What to produce: Among the lines below, some may contain the string "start". Say how many do, and give nothing besides the number.

Material provided:
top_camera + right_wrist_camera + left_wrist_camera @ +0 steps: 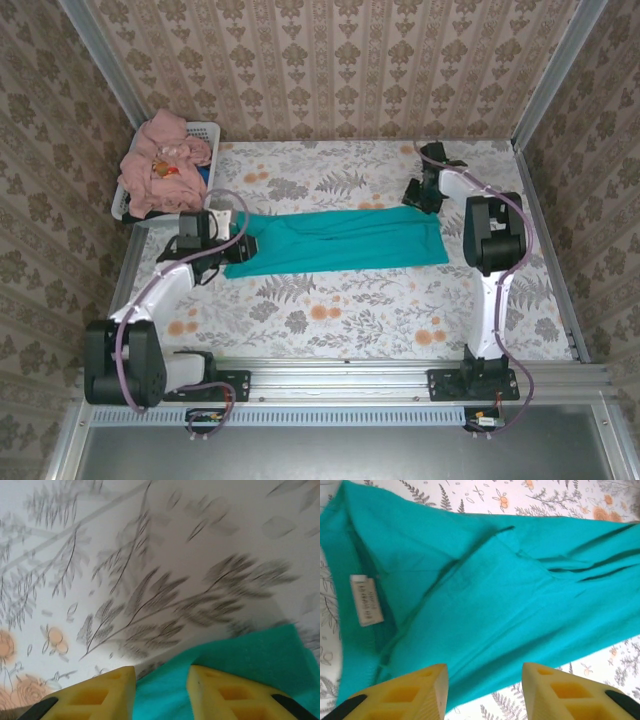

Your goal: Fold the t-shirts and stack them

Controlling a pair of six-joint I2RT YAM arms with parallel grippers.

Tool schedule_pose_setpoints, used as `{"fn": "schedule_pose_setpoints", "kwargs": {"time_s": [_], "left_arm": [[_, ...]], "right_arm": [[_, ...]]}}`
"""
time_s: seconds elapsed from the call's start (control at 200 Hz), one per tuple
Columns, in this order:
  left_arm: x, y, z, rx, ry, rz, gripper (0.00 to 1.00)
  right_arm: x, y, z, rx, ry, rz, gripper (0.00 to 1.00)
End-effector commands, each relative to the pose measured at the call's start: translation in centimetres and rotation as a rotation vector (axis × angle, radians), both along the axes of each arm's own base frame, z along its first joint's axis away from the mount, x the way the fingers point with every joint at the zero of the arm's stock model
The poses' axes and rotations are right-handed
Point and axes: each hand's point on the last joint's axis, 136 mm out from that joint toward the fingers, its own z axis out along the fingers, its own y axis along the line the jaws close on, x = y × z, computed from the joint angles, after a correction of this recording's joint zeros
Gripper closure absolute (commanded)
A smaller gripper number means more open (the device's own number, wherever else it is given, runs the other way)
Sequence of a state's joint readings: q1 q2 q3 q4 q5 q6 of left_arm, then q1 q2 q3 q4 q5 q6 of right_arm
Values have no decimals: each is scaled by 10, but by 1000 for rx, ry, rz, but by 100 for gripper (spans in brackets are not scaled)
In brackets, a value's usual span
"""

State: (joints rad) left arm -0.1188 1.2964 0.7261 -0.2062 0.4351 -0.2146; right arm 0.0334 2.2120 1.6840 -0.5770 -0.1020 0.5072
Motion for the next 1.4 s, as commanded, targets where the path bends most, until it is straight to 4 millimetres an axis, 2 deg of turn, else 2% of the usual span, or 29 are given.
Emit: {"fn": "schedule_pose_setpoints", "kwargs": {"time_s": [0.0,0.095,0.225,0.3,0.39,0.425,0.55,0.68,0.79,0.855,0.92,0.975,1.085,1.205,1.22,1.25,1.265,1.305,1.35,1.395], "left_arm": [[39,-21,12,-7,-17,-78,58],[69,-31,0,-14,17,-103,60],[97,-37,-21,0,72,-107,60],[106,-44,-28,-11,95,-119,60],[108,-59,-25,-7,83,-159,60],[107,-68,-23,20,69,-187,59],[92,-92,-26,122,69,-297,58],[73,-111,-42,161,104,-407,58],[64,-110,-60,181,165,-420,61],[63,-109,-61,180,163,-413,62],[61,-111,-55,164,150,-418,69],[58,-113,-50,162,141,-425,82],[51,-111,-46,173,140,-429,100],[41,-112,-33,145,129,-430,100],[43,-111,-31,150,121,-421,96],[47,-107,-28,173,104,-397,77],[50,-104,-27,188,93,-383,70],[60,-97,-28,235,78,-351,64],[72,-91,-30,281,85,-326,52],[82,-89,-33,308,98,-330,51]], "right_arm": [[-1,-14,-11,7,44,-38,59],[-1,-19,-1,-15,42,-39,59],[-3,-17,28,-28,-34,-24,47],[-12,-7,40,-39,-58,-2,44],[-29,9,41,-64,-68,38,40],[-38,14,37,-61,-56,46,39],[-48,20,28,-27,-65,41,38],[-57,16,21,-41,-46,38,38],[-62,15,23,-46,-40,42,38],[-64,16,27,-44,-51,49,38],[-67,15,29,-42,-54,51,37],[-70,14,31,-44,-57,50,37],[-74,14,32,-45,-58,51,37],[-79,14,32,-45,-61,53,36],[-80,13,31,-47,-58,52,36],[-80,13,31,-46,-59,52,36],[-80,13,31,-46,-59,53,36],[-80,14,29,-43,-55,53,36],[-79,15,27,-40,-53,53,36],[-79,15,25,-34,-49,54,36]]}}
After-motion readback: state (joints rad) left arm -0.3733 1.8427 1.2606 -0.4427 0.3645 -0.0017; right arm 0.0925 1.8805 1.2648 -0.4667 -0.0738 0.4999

Exercise output: 2